**WORK INSTRUCTION:**
All that should appear is the line containing "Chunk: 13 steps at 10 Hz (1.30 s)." and the lines after it in the records below, each reproduced exactly.

**PROVIDED RECORDS:**
+ + + +
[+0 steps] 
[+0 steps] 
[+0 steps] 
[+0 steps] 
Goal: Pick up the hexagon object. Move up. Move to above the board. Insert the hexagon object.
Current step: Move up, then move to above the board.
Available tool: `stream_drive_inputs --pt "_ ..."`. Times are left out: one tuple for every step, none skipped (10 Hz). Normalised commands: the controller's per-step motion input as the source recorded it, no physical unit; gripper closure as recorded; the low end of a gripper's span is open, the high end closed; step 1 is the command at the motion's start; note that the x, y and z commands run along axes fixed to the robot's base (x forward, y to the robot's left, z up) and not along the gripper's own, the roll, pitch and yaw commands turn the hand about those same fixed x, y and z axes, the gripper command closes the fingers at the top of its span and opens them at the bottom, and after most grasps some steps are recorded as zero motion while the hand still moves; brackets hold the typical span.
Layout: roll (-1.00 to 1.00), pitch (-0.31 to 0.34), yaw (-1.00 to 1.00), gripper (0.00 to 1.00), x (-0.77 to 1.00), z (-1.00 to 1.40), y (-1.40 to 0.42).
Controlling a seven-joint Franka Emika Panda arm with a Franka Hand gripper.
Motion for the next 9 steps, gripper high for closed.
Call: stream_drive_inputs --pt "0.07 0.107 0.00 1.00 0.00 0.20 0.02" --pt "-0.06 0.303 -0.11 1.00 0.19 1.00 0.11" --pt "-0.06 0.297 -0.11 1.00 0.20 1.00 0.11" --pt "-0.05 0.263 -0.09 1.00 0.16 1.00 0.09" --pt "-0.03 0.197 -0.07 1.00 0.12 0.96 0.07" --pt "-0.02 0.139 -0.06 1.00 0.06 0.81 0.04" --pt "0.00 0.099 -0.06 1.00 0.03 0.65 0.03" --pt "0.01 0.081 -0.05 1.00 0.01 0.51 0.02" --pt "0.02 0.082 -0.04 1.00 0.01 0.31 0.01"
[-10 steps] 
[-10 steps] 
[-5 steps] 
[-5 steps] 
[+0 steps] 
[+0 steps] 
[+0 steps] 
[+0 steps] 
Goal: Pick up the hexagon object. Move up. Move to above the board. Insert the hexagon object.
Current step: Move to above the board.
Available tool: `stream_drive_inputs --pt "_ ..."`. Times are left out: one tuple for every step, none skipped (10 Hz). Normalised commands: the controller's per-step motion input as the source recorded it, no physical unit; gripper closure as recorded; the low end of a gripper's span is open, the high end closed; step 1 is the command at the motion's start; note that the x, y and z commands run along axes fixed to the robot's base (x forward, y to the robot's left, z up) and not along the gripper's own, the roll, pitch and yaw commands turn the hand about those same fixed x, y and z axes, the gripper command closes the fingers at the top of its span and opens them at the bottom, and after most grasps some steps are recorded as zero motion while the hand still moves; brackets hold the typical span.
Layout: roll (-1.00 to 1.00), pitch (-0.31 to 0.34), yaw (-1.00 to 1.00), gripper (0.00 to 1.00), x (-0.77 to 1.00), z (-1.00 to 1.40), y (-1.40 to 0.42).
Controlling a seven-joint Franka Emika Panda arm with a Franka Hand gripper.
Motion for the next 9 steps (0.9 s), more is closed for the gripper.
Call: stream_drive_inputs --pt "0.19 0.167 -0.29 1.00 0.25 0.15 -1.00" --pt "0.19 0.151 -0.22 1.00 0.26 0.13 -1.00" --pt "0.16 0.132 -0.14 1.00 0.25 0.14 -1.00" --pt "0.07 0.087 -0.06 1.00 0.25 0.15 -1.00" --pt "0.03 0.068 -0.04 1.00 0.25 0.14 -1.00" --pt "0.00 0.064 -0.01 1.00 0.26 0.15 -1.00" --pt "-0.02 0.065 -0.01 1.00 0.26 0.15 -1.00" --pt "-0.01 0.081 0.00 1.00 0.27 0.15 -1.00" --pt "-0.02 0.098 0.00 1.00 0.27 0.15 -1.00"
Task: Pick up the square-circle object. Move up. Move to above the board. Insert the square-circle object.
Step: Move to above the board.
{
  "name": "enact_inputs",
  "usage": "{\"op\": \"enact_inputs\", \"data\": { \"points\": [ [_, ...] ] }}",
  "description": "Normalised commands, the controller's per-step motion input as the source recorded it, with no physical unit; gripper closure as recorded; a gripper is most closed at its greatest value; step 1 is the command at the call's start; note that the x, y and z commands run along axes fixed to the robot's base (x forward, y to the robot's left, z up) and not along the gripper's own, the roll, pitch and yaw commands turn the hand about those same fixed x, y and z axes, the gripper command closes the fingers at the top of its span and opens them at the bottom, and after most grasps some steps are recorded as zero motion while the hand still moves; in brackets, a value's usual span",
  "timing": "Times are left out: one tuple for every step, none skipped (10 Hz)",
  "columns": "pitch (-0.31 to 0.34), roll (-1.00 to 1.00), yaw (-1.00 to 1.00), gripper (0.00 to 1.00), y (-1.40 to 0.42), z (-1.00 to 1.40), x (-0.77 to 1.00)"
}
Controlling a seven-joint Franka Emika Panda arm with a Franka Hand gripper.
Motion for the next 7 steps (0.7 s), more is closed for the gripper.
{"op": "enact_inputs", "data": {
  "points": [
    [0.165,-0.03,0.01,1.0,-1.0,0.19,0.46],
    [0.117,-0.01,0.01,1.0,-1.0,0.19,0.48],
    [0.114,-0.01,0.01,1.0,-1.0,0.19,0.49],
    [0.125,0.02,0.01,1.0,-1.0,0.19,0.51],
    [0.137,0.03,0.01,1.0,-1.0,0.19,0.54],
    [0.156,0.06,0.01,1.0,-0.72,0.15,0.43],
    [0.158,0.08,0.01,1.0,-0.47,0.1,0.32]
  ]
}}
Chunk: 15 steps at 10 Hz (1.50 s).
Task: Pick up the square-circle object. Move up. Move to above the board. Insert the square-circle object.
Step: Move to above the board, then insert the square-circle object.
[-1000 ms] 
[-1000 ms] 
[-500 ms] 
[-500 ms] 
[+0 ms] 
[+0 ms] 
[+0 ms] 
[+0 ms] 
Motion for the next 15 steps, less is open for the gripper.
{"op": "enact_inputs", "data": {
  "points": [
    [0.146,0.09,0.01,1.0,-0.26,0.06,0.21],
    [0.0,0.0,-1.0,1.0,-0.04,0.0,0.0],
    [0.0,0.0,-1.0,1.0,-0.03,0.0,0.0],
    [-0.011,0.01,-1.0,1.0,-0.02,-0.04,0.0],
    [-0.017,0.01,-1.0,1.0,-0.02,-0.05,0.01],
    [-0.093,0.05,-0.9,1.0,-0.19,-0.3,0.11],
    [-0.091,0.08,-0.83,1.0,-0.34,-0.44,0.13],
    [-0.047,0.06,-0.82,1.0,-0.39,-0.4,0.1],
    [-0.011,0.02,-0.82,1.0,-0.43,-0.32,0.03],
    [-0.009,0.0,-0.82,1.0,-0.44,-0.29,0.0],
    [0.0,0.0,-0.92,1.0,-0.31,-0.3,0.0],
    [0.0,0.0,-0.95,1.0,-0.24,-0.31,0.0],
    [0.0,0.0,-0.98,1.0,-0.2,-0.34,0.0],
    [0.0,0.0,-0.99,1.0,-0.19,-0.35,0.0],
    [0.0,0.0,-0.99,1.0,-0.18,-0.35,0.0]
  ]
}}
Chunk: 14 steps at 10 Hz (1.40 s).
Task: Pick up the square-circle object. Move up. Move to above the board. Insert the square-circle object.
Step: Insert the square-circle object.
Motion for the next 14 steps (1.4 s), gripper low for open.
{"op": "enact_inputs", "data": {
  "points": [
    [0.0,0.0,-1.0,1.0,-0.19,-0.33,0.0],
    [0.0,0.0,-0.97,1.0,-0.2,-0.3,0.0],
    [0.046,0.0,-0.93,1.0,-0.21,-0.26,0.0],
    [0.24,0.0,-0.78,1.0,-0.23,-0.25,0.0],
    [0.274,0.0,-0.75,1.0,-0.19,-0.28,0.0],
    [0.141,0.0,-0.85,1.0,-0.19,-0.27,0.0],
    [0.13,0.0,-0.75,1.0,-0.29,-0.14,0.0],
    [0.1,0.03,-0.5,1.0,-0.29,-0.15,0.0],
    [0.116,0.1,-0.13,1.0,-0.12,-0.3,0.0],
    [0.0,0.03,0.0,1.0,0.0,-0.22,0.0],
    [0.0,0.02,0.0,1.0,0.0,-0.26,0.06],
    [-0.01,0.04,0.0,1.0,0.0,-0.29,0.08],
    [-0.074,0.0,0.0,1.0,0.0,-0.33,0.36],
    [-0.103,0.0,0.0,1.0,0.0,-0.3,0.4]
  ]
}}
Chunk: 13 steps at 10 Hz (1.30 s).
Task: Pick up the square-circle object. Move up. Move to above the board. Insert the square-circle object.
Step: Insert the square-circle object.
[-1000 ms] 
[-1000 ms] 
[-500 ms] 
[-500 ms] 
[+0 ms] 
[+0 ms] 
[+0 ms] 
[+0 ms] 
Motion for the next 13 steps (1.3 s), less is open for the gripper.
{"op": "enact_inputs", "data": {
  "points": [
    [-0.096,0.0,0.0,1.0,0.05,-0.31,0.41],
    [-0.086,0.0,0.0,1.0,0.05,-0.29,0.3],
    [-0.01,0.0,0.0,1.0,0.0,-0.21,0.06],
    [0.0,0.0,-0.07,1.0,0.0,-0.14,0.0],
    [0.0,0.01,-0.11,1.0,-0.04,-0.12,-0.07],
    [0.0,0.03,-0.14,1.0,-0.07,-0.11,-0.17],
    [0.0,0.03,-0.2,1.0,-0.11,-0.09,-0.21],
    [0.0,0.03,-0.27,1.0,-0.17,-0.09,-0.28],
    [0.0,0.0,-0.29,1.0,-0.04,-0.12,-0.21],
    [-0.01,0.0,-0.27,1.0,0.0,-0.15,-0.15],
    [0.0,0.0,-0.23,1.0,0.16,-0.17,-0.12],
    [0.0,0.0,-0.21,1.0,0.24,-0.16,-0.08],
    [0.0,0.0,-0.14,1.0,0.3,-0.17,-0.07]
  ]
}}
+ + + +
**RESULT:**
Chunk: 13 steps at 10 Hz (1.30 s).
Task: Pick up the square-circle object. Move up. Move to above the board. Insert the square-circle object.
Step: Insert the square-circle object.
[-1000 ms] 
[-1000 ms] 
[-500 ms] 
[-500 ms] 
[+0 ms] 
[+0 ms] 
[+0 ms] 
[+0 ms] 
Motion for the next 13 steps (1.3 s), less is open for the gripper.
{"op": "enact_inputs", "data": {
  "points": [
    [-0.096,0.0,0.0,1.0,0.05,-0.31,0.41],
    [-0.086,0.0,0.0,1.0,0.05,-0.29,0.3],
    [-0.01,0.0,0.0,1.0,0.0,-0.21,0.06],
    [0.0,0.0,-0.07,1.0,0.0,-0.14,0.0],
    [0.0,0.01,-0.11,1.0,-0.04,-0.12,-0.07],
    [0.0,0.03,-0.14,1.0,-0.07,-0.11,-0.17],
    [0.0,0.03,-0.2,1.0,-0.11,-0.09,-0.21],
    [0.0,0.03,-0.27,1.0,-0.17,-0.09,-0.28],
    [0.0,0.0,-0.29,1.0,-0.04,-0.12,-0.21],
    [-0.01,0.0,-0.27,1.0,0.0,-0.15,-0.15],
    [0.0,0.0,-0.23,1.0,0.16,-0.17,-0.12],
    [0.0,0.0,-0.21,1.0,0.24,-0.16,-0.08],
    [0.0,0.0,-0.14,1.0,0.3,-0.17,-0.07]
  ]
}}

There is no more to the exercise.